YOUR INSTRUCTIONS: Can the data below be echoed back word for word?

PROVIDED DATA:
══════
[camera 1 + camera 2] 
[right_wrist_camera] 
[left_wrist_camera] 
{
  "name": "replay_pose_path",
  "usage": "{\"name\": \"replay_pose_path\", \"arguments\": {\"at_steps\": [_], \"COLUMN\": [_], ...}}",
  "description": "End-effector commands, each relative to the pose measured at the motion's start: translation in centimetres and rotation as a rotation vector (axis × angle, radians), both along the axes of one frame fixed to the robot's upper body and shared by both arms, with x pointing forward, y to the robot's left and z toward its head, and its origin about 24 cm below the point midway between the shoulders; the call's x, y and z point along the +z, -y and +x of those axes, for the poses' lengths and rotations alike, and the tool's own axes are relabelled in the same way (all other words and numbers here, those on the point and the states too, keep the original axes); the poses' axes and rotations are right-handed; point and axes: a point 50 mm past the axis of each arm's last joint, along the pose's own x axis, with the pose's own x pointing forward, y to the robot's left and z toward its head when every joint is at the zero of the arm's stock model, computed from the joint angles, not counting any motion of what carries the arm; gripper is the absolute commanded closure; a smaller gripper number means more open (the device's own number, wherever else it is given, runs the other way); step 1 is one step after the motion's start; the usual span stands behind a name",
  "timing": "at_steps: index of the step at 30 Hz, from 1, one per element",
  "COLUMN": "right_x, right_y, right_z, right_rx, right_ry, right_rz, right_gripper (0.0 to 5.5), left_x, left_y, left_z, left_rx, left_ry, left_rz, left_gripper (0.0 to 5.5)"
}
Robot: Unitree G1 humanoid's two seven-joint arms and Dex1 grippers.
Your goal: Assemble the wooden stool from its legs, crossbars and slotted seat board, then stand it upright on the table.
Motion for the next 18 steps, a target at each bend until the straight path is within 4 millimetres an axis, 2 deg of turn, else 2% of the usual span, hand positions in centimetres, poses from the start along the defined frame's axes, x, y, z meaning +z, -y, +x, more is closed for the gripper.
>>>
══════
RESULT OF THIS EXERCISE:
[camera 1 + camera 2] 
[right_wrist_camera] 
[left_wrist_camera] 
{
  "name": "replay_pose_path",
  "usage": "{\"name\": \"replay_pose_path\", \"arguments\": {\"at_steps\": [_], \"COLUMN\": [_], ...}}",
  "description": "End-effector commands, each relative to the pose measured at the motion's start: translation in centimetres and rotation as a rotation vector (axis × angle, radians), both along the axes of one frame fixed to the robot's upper body and shared by both arms, with x pointing forward, y to the robot's left and z toward its head, and its origin about 24 cm below the point midway between the shoulders; the call's x, y and z point along the +z, -y and +x of those axes, for the poses' lengths and rotations alike, and the tool's own axes are relabelled in the same way (all other words and numbers here, those on the point and the states too, keep the original axes); the poses' axes and rotations are right-handed; point and axes: a point 50 mm past the axis of each arm's last joint, along the pose's own x axis, with the pose's own x pointing forward, y to the robot's left and z toward its head when every joint is at the zero of the arm's stock model, computed from the joint angles, not counting any motion of what carries the arm; gripper is the absolute commanded closure; a smaller gripper number means more open (the device's own number, wherever else it is given, runs the other way); step 1 is one step after the motion's start; the usual span stands behind a name",
  "timing": "at_steps: index of the step at 30 Hz, from 1, one per element",
  "COLUMN": "right_x, right_y, right_z, right_rx, right_ry, right_rz, right_gripper (0.0 to 5.5), left_x, left_y, left_z, left_rx, left_ry, left_rz, left_gripper (0.0 to 5.5)"
}
Robot: Unitree G1 humanoid's two seven-joint arms and Dex1 grippers.
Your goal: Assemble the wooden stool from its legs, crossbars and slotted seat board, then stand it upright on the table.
Motion for the next 18 steps, a target at each bend until the straight path is within 4 millimetres an axis, 2 deg of turn, else 2% of the usual span, hand positions in centimetres, poses from the start along the defined frame's axes, x, y, z meaning +z, -y, +x, more is closed for the gripper.
>>>

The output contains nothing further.